I hope 747 doesnt read this. It was his Birthday yesterday and I want someone to send him a PM inviting him to a 7 day meet at this site. He has a fleet of Pugs and Whippets!

I just worked out I think it would cost him over £134 just for the dogs! Thats more than I have spent on camping in my life I think. :lol: :lol: :lol:


----------



## 1302 (Apr 4, 2006)

TBH

Having listened to two different sets of dogs yapping during Friday night at Buxton last weekend - they should charge £10 per dog to prevent dog owners from taking them away to bother other people


----------



## cabby (May 14, 2005)

What must it be like if you belong to a club and when on a rally most of them turn up with dogs who are noisy, which sets off the other and some are not dog lovers. 8O 8O yes I KNOW IT IS NOT POSSIBLE SURELY. :lol: :lol: :lol: 

cabby


----------



## Techno100 (May 8, 2010)

1302 said:


> TBH
> 
> Having listened to two different sets of dogs yapping during Friday night at Buxton last weekend - they should charge £10 per dog to prevent dog owners from taking them away to bother other people


I completely sympathise that is not an acceptable situation, we go away for peace and quiet.


----------



## 1302 (Apr 4, 2006)

Techno100 said:


> 1302 said:
> 
> 
> > TBH
> ...


I do not go away for the weekend with a 'lets find something to moan about' attitude - far from it (I have enough to moan about in the week)

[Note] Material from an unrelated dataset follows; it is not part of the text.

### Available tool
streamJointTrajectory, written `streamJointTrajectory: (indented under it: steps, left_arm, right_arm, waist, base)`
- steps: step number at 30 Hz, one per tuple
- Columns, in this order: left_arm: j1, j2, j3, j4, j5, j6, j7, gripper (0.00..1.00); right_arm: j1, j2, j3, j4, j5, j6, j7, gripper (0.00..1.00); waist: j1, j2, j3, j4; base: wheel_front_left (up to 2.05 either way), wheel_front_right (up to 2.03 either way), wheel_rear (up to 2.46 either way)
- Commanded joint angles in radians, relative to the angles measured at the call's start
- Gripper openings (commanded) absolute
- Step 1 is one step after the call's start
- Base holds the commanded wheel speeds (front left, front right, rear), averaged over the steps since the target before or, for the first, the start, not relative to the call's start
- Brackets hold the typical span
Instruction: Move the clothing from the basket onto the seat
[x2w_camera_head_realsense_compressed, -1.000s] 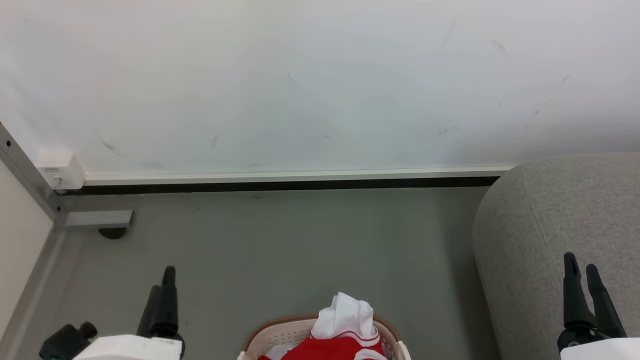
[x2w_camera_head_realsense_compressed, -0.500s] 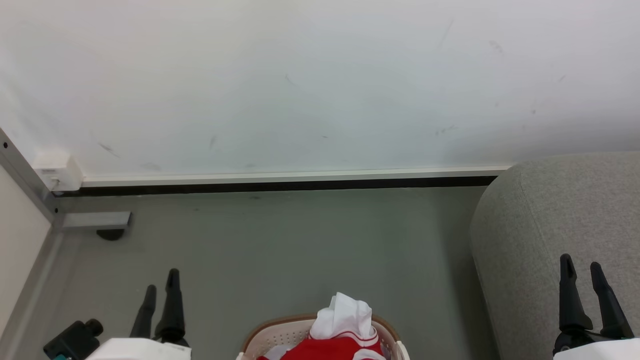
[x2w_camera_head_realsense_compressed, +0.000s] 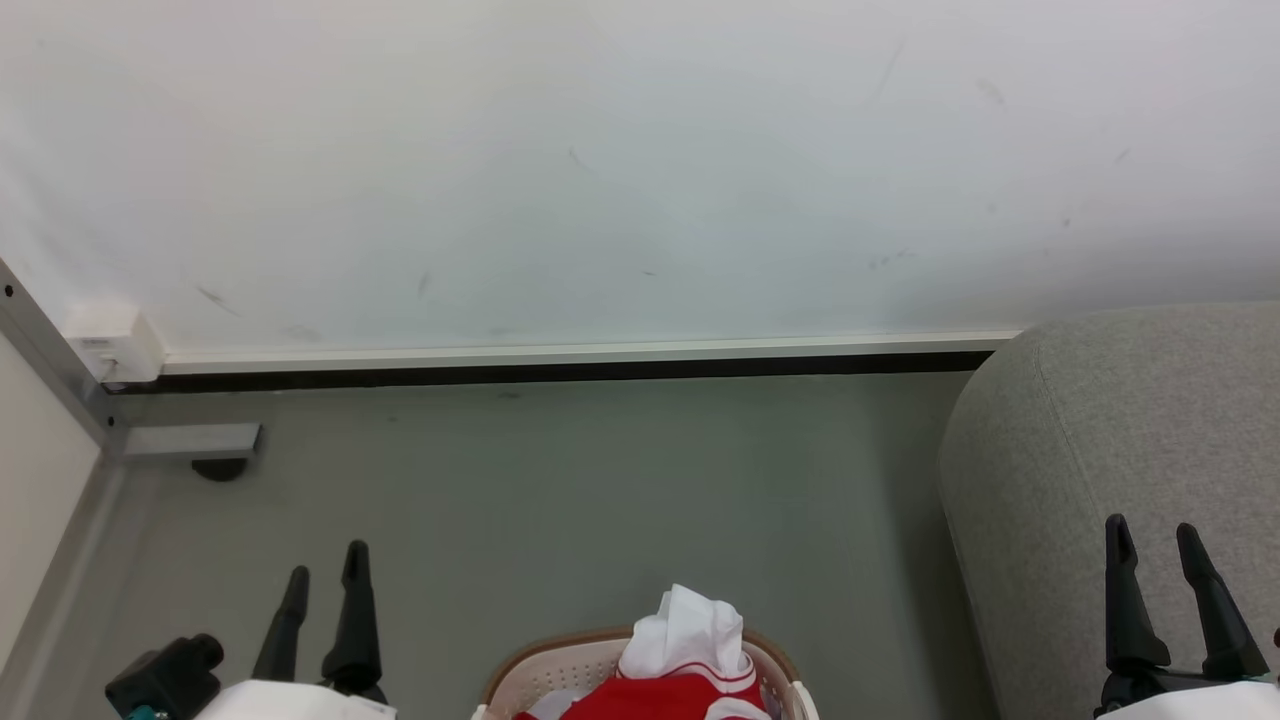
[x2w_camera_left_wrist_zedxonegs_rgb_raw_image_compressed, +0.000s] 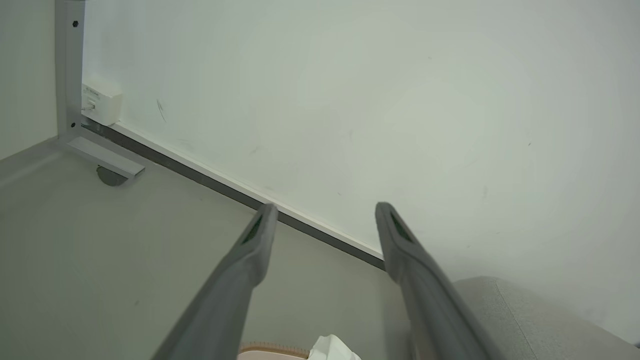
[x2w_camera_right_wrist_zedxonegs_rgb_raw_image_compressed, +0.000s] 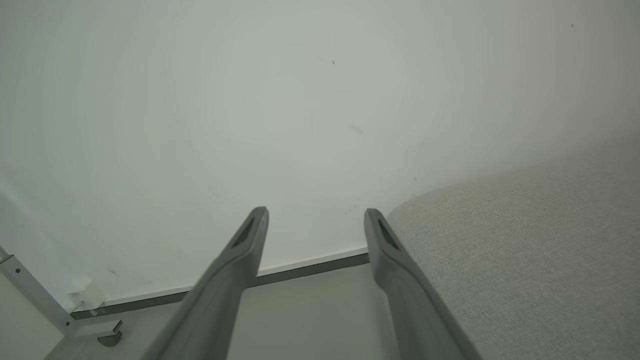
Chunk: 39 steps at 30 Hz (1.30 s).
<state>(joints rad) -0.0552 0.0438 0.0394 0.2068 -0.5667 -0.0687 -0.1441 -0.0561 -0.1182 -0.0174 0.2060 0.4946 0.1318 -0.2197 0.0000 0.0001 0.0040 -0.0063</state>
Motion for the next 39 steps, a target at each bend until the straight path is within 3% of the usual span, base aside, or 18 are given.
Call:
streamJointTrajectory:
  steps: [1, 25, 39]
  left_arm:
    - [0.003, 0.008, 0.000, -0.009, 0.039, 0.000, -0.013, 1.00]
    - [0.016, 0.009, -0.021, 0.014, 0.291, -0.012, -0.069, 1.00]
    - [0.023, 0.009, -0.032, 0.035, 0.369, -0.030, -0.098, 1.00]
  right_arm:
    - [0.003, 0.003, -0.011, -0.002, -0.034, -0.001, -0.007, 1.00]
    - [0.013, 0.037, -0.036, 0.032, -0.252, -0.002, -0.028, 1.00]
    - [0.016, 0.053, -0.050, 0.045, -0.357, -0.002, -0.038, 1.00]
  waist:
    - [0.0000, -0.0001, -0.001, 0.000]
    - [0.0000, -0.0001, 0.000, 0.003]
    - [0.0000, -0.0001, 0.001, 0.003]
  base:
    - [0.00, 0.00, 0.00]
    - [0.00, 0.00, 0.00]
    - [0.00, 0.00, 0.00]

But the yap yap yap is really inexcuseable and TBH should require the wardens ro have a word...

In my ideal world dogs would be banned from any campsite


----------



## 96299 (Sep 15, 2005)

1302 said:


> Techno100 said:
> 
> 
> > 1302 said:
> ...


----------



## HeatherChloe (Oct 18, 2009)

1302 said:


> Techno100 said:
> 
> 
> > How much do they charge for children :roll:
> ...


My dog has never barked ever.

We camped at a CC site in January and on the one side we had a caravan of 3 kids who made such a loud noise that I had to turn up the radio to hear the Archers.

Then the motorhomers on the other side came round and asked me to turn down the radio!!!

Indeed, I'd prefer to be next to a dog than a child any day.


----------



## HeatherChloe (Oct 18, 2009)

now I would be delighted to pay extra for a site which had a doggie wash along the lines of the one at the spaniard http://thespaniardshampstead.co.uk/

it's just on the edges of Hampstead Heath, you can shampoo, wash and dry your dog in their shed, with a token, and then you can have a delightful lunch in their luxurious pub


----------



## peedee (May 10, 2005)

I don't like paying for dogs after all what site facilities do they use? However I can well understand why some sites impose charges, Andrew and Shirley's post typifies the attitudes of some dog owners and this and those who don't clean up after their dogs do impose an additional cost on a site. Obviously those who don't really want dogs on their sites will impose high charges and if folk are daft enough to pay them, its money in the till.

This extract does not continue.